[Records from a data source]
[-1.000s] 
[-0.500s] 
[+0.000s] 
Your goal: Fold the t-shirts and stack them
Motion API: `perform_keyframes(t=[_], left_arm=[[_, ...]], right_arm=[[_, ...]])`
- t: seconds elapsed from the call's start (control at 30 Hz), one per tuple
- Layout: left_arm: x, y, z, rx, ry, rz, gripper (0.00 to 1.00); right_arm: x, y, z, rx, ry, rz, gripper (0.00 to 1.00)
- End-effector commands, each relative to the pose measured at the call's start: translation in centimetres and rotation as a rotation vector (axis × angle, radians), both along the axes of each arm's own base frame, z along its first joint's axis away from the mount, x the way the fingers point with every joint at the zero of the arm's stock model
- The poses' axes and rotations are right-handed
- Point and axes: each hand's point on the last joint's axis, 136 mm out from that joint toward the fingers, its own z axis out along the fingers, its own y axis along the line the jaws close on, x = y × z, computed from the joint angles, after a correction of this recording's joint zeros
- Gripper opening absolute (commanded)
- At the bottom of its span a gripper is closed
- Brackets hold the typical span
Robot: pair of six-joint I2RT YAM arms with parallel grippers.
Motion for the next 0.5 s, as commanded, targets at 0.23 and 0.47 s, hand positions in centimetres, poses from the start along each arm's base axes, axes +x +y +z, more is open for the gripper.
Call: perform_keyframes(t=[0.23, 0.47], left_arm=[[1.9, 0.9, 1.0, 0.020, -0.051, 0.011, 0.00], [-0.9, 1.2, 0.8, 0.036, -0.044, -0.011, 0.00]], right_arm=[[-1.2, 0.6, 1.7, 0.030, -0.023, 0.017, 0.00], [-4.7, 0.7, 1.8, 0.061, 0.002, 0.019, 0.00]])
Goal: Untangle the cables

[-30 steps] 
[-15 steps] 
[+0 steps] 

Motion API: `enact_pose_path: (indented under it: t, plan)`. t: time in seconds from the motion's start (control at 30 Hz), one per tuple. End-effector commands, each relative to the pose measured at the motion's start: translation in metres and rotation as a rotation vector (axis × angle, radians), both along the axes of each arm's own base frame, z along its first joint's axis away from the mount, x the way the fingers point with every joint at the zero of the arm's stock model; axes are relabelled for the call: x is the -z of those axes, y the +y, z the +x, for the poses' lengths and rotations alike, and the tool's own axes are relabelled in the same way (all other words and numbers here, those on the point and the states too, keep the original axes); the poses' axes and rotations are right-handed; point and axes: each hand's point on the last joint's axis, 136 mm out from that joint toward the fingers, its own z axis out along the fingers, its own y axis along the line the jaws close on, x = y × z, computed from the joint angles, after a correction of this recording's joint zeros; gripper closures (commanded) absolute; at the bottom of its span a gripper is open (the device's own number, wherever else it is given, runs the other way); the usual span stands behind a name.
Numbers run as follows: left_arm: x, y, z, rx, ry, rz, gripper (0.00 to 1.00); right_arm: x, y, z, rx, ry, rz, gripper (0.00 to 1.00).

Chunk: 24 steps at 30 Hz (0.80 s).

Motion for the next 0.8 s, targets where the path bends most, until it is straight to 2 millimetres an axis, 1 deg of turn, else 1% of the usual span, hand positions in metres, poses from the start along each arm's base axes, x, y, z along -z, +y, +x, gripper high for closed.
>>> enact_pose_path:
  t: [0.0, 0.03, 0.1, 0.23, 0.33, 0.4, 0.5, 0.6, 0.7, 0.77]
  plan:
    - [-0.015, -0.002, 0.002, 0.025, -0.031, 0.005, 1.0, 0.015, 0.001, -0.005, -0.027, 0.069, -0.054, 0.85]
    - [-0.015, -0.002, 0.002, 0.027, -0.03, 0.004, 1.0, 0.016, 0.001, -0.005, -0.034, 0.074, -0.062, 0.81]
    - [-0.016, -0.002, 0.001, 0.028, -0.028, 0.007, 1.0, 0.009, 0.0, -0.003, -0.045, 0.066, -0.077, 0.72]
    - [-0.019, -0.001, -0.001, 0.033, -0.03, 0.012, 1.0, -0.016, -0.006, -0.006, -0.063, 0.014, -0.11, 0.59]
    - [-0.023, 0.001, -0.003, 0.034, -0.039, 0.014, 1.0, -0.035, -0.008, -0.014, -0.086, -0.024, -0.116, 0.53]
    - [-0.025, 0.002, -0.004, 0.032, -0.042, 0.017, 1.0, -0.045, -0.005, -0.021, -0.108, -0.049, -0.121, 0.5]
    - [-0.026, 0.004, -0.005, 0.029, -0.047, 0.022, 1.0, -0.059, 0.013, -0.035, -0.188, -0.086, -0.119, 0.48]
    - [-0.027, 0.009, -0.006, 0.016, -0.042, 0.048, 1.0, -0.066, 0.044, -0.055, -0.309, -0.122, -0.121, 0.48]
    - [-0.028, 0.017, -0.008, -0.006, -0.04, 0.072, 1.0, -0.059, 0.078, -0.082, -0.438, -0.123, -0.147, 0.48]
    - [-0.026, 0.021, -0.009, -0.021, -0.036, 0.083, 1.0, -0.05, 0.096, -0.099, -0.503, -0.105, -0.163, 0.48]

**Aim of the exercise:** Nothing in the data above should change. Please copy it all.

**Reply to the task:**
[-1.000s] 
[-0.500s] 
[+0.000s] 
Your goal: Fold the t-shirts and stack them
Motion API: `perform_keyframes(t=[_], left_arm=[[_, ...]], right_arm=[[_, ...]])`
- t: seconds elapsed from the call's start (control at 30 Hz), one per tuple
- Layout: left_arm: x, y, z, rx, ry, rz, gripper (0.00 to 1.00); right_arm: x, y, z, rx, ry, rz, gripper (0.00 to 1.00)
- End-effector commands, each relative to the pose measured at the call's start: translation in centimetres and rotation as a rotation vector (axis × angle, radians), both along the axes of each arm's own base frame, z along its first joint's axis away from the mount, x the way the fingers point with every joint at the zero of the arm's stock model
- The poses' axes and rotations are right-handed
- Point and axes: each hand's point on the last joint's axis, 136 mm out from that joint toward the fingers, its own z axis out along the fingers, its own y axis along the line the jaws close on, x = y × z, computed from the joint angles, after a correction of this recording's joint zeros
- Gripper opening absolute (commanded)
- At the bottom of its span a gripper is closed
- Brackets hold the typical span
Robot: pair of six-joint I2RT YAM arms with parallel grippers.
Motion for the next 0.5 s, as commanded, targets at 0.23 and 0.47 s, hand positions in centimetres, poses from the start along each arm's base axes, axes +x +y +z, more is open for the gripper.
Call: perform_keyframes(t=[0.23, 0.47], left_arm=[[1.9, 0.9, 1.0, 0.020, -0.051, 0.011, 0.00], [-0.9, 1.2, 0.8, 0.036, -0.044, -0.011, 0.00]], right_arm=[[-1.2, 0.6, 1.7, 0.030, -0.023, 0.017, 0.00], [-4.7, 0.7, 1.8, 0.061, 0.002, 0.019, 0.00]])
Goal: Untangle the cables

[-30 steps] 
[-15 steps] 
[+0 steps] 

Motion API: `enact_pose_path: (indented under it: t, plan)`. t: time in seconds from the motion's start (control at 30 Hz), one per tuple. End-effector commands, each relative to the pose measured at the motion's start: translation in metres and rotation as a rotation vector (axis × angle, radians), both along the axes of each arm's own base frame, z along its first joint's axis away from the mount, x the way the fingers point with every joint at the zero of the arm's stock model; axes are relabelled for the call: x is the -z of those axes, y the +y, z the +x, for the poses' lengths and rotations alike, and the tool's own axes are relabelled in the same way (all other words and numbers here, those on the point and the states too, keep the original axes); the poses' axes and rotations are right-handed; point and axes: each hand's point on the last joint's axis, 136 mm out from that joint toward the fingers, its own z axis out along the fingers, its own y axis along the line the jaws close on, x = y × z, computed from the joint angles, after a correction of this recording's joint zeros; gripper closures (commanded) absolute; at the bottom of its span a gripper is open (the device's own number, wherever else it is given, runs the other way); the usual span stands behind a name.
Numbers run as follows: left_arm: x, y, z, rx, ry, rz, gripper (0.00 to 1.00); right_arm: x, y, z, rx, ry, rz, gripper (0.00 to 1.00).

Chunk: 24 steps at 30 Hz (0.80 s).

Motion for the next 0.8 s, targets where the path bends most, until it is straight to 2 millimetres an axis, 1 deg of turn, else 1% of the usual span, hand positions in metres, poses from the start along each arm's base axes, x, y, z along -z, +y, +x, gripper high for closed.
>>> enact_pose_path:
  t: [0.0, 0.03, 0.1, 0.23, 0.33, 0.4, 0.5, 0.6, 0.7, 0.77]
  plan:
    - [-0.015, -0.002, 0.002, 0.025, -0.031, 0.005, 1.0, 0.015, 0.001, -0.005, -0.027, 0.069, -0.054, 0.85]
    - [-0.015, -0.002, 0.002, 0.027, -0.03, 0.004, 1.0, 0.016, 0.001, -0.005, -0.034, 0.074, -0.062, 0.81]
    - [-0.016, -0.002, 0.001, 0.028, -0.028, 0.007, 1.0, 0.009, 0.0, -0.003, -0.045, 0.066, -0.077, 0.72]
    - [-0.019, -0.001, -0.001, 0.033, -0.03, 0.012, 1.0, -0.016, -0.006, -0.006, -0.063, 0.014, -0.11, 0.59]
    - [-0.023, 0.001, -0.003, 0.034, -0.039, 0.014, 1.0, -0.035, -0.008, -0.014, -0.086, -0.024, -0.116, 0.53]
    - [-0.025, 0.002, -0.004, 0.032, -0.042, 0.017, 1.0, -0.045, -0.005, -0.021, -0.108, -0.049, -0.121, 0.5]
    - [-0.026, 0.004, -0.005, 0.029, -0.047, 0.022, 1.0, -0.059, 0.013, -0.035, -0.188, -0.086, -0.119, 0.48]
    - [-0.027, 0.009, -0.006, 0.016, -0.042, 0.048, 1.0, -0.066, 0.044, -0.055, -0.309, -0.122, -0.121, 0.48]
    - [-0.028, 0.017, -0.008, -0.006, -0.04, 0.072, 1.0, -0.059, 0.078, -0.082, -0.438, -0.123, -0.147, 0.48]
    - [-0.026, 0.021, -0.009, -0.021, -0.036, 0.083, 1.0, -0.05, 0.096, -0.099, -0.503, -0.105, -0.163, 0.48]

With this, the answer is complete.